By 26 May the BEF was cut off and the decision was made to evacuate it through Dunkirk (Operation Dynamo), with II Corps acting as flank guard against the German penetration where the Belgian Army had surrendered. The last of the BEF who could enter the Dunkirk bridgehead had done so by 29 May and the evacuation progressed: III Corps went first, followed by II Corps after handing over responsibility for the eastern flank to the rearguards of I Corps. 222 Field Co reached Bray-Dunes on 30 May and was embarked on several vessels, most on HMS Calcutta, which landed them at Sheerness next day, others party aboard HMS Halcyon, which landed them at Dover. Various detached demolition parties came back later.
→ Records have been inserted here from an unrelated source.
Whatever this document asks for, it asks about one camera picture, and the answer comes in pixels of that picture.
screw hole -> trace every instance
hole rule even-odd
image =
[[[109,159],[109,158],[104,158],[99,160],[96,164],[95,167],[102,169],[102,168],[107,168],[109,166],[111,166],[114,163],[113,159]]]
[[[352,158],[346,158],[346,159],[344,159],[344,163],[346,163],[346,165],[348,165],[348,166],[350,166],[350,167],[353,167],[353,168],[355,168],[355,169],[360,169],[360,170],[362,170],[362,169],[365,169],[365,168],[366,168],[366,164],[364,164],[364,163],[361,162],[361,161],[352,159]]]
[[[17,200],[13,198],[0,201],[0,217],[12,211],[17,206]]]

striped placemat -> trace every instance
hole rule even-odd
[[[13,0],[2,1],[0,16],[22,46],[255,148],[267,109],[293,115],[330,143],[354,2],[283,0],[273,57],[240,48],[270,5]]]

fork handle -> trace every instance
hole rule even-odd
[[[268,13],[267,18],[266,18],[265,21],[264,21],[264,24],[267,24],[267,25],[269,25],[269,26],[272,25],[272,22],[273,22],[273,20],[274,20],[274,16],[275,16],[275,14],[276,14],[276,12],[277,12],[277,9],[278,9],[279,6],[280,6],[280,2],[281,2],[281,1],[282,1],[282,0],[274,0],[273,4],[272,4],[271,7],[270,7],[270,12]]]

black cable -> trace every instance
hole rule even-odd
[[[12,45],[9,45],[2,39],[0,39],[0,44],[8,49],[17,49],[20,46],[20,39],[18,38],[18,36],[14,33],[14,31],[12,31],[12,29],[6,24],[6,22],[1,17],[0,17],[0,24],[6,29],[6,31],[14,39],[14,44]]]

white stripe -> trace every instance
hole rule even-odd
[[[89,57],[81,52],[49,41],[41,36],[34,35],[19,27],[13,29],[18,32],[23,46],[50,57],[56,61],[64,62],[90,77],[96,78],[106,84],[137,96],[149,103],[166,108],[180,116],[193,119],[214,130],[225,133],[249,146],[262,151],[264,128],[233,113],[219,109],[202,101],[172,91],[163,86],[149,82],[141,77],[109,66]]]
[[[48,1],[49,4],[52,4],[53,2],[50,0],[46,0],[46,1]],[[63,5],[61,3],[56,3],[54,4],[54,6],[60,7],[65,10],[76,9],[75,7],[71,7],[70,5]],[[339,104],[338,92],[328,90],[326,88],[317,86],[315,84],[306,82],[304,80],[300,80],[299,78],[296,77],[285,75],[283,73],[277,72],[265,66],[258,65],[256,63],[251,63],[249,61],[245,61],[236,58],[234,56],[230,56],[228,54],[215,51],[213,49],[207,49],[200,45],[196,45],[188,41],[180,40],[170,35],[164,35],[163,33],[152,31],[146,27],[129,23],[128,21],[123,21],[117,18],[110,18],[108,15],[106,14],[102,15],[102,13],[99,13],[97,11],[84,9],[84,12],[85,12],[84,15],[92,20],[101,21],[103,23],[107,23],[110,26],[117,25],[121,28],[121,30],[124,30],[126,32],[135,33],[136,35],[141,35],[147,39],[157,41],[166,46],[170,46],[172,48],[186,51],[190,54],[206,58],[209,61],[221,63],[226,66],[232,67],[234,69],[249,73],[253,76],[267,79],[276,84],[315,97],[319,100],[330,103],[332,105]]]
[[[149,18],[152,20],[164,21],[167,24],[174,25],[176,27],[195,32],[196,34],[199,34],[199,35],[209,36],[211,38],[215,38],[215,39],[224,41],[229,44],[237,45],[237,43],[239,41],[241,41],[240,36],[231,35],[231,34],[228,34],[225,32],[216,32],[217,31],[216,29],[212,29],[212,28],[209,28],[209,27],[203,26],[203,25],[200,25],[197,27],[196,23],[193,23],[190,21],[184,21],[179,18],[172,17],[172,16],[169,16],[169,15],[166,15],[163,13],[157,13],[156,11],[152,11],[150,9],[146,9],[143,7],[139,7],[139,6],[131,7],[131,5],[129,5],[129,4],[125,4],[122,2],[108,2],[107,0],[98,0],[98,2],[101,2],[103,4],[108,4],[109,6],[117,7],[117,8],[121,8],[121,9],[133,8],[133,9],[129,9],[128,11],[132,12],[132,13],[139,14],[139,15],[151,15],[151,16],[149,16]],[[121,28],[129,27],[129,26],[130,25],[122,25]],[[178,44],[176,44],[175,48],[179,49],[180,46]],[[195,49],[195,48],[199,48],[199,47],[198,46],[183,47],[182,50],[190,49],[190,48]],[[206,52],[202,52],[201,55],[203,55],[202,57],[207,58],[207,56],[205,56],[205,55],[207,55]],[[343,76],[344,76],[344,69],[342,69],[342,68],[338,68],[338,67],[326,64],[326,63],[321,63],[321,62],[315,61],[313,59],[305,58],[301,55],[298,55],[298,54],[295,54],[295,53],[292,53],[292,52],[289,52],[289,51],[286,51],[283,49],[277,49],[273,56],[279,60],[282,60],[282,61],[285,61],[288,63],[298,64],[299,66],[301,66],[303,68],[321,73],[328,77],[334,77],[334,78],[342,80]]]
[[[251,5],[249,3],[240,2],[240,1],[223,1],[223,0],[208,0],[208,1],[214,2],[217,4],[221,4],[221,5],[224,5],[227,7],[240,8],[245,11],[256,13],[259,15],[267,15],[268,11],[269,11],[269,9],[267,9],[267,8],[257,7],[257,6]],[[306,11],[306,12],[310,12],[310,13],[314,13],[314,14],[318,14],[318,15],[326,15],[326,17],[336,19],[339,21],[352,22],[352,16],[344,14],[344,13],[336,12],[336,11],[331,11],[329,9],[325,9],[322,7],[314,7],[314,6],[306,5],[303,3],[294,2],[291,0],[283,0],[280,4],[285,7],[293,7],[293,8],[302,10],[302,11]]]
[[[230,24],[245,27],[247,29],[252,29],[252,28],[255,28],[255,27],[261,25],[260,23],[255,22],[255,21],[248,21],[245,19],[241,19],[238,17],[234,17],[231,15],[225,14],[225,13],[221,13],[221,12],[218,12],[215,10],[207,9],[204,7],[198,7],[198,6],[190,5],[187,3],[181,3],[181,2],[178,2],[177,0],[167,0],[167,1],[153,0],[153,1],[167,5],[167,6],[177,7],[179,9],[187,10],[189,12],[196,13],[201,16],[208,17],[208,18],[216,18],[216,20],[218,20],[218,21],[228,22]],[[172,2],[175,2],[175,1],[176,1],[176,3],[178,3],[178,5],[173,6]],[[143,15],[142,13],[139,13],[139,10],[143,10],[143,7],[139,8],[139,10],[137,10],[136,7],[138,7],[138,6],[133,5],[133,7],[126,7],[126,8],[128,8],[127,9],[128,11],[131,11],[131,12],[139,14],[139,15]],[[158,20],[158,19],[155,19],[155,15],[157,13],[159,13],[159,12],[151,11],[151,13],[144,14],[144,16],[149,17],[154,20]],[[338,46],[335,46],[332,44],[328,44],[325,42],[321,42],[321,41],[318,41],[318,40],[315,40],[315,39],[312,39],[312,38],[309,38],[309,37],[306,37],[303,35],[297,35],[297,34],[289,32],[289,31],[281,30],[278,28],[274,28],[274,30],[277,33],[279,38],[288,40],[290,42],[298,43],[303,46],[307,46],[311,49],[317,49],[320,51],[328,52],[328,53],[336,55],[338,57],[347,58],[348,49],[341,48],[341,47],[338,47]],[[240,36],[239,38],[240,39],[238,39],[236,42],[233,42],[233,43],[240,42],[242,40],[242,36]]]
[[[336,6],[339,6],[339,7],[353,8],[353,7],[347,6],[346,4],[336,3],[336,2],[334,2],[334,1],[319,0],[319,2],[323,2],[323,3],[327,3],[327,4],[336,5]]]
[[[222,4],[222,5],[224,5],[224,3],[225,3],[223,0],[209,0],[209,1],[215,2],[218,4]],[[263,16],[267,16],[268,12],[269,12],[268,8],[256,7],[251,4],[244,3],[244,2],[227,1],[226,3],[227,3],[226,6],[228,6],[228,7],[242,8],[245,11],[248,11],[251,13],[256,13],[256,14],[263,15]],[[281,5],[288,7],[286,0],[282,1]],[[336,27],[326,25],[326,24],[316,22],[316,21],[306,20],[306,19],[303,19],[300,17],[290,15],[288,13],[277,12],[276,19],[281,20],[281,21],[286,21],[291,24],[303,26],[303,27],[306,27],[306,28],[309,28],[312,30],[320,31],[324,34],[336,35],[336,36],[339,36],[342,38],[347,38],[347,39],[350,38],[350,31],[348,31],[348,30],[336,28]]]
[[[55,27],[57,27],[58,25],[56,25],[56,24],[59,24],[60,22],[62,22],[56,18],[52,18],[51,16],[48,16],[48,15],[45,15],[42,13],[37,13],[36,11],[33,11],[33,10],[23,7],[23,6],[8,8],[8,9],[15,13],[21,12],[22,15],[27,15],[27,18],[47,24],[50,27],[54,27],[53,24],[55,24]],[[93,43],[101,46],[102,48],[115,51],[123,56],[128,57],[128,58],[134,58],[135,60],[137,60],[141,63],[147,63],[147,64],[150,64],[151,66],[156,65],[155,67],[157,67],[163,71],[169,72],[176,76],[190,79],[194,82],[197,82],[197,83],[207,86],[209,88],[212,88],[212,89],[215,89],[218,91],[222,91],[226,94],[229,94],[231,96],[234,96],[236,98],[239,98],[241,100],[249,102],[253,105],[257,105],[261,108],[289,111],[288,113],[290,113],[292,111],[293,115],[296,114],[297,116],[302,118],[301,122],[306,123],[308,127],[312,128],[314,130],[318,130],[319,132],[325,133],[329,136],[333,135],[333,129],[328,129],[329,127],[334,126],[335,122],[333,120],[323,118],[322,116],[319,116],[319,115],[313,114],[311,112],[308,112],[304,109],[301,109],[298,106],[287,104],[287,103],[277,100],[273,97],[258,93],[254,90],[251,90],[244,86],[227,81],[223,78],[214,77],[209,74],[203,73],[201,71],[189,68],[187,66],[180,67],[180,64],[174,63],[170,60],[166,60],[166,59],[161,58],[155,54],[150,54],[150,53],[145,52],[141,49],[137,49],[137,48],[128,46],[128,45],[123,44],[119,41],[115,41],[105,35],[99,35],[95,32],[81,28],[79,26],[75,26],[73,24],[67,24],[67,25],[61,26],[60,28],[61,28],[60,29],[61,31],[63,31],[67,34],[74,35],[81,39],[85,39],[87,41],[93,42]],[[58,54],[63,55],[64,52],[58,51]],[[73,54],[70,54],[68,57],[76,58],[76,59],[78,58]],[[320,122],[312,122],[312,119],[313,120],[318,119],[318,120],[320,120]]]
Most of II Corps including the rest of II CTRE was evacuated on the night of 31 May/1 June.

===Home Defence===
After the evacuation, the companies of II CTRE reassembled at Blandford Camp, then II Corps concentrated in East Anglia under Eastern Command and concentrated on building defence works – described by General Ironside (Commander-in-Chief, Home Forces) as 'minor Maginot Lines along the coast' – in which task the RE was assisted by large numbers of civilian contractors. 14 Field Survey Company left, and on 16 July 222 Fd Co returned to 2nd London Division, but in September II CTRE was reinforced by the arrival of 173 Railway Tunnelling Company.

II Corps continued in Eastern England during 1941–43, preparing for an invasion that never came. 173 Tunnelling Company left II CTRE during 1941 (it later served in the Siege of Malta). By the middle of 1943 most of the fighting units in Britain had been sent to overseas theatres or were assigned to 21st Army Group for the planned invasion of Normandy (Operation Overlord). II Corps had no role in these plans and in July 1943 II Corps HQ was disbanded (it retained a notional existence as a deception formation in Operation Fortitude North) and its units dispersed. II Corps Troops RE merged with I CTRE, with 234 and 240 Fd Cos joining the latter and later taking part in Overlord. Brigadier P.F. Foley, who had commanded II CTRE during the Battle of France, went on to be Chief Engineer (CE) of 'Fortbase', the administrative echelon of 15th Army Group in the Allied invasion of Sicily, and CE Works during the Italian Campaign.